TFB: There’s a lot of talk about “big data” in the financial industry, but not a lot of action. Do you view CRED as the industry’s first real attempt to utilize “big data” in practical ways?
King: I think CRED is probably one of the best examples of using behavioral data to improve the consumer-end of the retail banking business, especially when it comes to the relationship dynamics. There are other efforts more broadly such as PFM, utilizing credit card transaction data for offer matching, etc. But CRED is the first real attempt at changing the way a banking provider works day-to-day with its customers. I hope that when we look back on this in a few years time that CRED will be seen as a real significant shift in the engagement model of retail banks.

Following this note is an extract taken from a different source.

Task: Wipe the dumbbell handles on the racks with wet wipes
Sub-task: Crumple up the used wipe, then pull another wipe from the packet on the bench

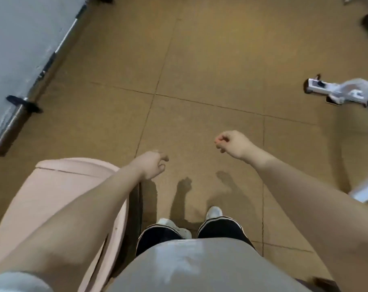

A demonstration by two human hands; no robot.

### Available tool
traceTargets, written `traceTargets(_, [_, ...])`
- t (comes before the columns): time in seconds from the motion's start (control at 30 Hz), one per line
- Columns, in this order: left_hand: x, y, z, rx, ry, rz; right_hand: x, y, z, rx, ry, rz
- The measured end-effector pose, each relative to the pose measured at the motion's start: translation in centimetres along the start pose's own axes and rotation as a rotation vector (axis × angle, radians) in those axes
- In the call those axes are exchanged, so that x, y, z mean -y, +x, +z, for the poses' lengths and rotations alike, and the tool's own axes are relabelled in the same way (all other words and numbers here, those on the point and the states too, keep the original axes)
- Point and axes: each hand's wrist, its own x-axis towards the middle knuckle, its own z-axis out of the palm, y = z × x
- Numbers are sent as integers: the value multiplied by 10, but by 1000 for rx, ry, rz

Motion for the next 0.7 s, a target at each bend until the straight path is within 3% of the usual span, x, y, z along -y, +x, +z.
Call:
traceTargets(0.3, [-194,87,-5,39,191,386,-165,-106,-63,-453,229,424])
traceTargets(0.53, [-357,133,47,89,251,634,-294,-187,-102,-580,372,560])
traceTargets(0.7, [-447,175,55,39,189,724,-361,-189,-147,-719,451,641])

TFB: Where are you at with CRED right now?
King: Movenbank has recently completed a $2.41 million initial seed investment round with support from Anthemis, Raptor Ventures, Kevin Plank (founder of UnderArmor) and a Singaporean syndicate. We’re also in discussions about further funding for later in the year when the bank product launches.
Right now we’re building CRED as fast as possible so that we have a strong pool of data and behavioral metrics to base our pricing models on for our first customers. Already more than 5,000 customers have got their first taste of CRED and we’ve got about 50 new customers signing up each day right now. The data we’re getting is fantastic, including demographics on the ‘average’ Movenbank customer.